The study - The Happy Planet Index - is from the New Economics Foundation. They have created a composite index (the HPI) that is derived from measures of life satisfaction, life expectancy and a measure of a country's ecological footprint. The HPI is then derived from a combination of these three variables. The higher satisfaction/expectancy the better - and the lower the ecological footprint the better.
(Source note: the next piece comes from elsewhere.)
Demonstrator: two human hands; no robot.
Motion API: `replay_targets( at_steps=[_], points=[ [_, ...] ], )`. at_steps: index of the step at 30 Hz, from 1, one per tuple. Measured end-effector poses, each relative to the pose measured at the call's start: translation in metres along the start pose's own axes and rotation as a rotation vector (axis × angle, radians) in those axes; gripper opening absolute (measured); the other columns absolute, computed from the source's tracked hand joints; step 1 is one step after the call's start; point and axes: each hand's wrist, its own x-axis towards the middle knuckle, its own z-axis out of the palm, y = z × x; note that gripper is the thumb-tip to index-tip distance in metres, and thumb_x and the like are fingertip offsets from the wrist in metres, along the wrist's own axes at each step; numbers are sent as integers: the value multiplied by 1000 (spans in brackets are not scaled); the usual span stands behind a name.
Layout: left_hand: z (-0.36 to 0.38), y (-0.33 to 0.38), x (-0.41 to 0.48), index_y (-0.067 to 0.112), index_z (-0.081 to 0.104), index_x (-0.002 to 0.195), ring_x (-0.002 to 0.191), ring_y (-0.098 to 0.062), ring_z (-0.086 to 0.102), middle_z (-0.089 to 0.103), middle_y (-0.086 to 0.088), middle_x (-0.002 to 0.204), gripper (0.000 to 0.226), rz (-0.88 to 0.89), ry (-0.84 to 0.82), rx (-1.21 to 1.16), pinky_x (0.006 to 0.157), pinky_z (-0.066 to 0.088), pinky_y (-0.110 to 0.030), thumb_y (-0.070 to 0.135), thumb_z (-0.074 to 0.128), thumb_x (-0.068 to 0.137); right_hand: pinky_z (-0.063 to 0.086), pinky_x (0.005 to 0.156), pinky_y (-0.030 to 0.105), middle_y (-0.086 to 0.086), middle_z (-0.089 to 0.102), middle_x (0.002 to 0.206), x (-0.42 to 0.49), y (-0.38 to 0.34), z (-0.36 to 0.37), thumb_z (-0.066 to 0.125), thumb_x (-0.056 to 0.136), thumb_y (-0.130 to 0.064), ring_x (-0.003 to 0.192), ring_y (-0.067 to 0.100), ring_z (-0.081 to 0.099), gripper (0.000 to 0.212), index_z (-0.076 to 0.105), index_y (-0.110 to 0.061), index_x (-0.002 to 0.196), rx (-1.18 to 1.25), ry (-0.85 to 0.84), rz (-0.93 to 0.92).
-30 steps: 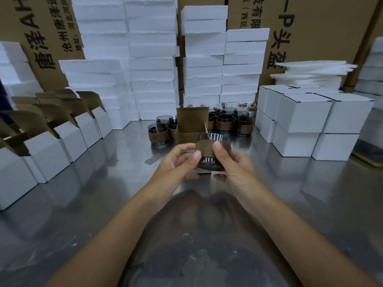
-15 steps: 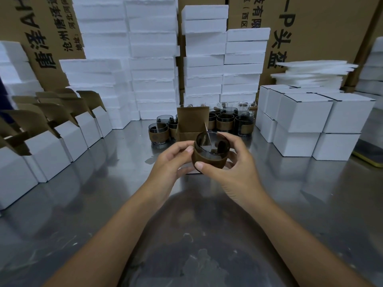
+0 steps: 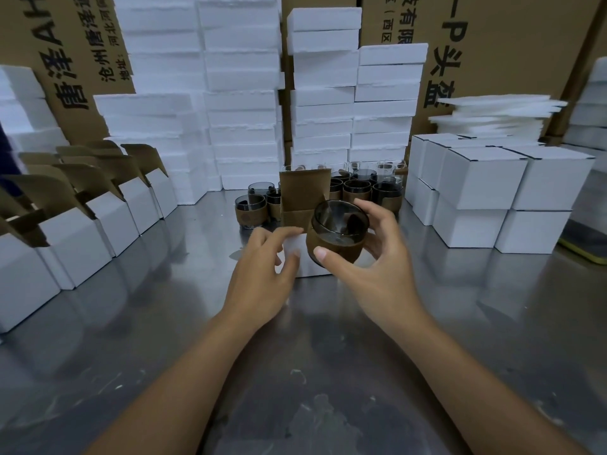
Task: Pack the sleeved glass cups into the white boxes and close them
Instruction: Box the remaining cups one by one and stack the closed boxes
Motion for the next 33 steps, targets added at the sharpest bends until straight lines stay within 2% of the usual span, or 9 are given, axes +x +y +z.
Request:
replay_targets(
  at_steps=[7,11,15,18,22,27,30,32,33],
  points=[
    [-3,9,-2,31,55,91,79,-3,49,45,16,83,8,123,17,-33,62,34,-8,25,59,89,33,90,0,-30,54,115,-2,-8,0,82,66,-35,115,-10,47,71,46,-32,127,-32,3,-83],
    [-1,11,-4,22,62,97,79,-6,50,52,7,86,11,197,-12,-55,62,36,-10,28,60,88,30,88,-3,-29,54,117,-2,-11,-1,78,66,-39,115,-13,45,68,45,-37,125,-9,10,-90],
    [-1,15,-6,31,52,90,77,-5,51,46,20,79,14,261,-1,-92,62,39,-7,26,64,86,29,90,-2,-26,53,120,0,-13,-2,77,68,-43,118,-10,45,64,44,-43,122,4,20,-81],
    [0,17,-6,29,55,89,80,-2,51,46,22,77,9,298,-5,-111,67,39,-5,32,61,83,30,90,-2,-25,54,119,1,-14,-3,74,67,-47,116,-11,45,68,45,-34,128,20,32,-71],
    [0,16,-6,26,56,86,73,-6,51,54,9,78,9,320,0,-92,65,40,-9,32,62,82,30,87,-3,-27,53,117,2,-12,-3,72,70,-44,114,-17,44,72,42,-28,133,18,48,-51],
    [1,14,-5,18,63,85,73,-9,52,59,5,79,15,319,-7,-93,65,44,-18,33,63,82,28,88,-4,-28,50,119,1,-10,-2,74,75,-38,114,-21,41,72,36,-28,135,-45,64,-90],
    [0,13,-5,20,63,87,74,-11,53,59,3,80,17,349,-25,-106,63,42,-26,36,64,83,35,99,11,-17,49,127,1,-8,-3,72,78,-29,121,-6,43,69,33,-36,135,-135,74,-158],
    [0,14,-5,23,61,86,72,-12,52,57,4,78,16,369,-21,-124,62,41,-28,39,60,84,43,100,32,-9,47,128,1,-6,-3,70,78,-27,123,7,45,56,40,-38,124,-226,61,-202],
    [0,15,-6,25,59,85,72,-12,52,56,4,78,15,373,-18,-128,62,41,-29,40,59,84,44,97,35,-6,46,127,1,-6,-3,69,79,-26,123,11,44,46,47,-34,117,-266,50,-206]
  ],
)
As with all such indices - derived from data not originally gathered for the purpose of generating any particular index - you do tend to get some strange anomalies. Like Costa Rica topping the list (and there isn't a single European country in the top 20), and Albania scoring much better than Ireland (along with Eygpt, Saudi Arabia, Cuba and a few other surprise 'winners').

Somebody once said about the United Nations' Human Development Index that it is a measure of how 'Scandinavian' your country is. In other words, what gets measured gets compared. Still, it is reassuring to see Sweden coming out ahead of Ireland on the HPI ranking (even if it ranks a lowly 53rd in the world!) given how the natural order of things is to always compare us unfavourably with Scandinavia ... ;-)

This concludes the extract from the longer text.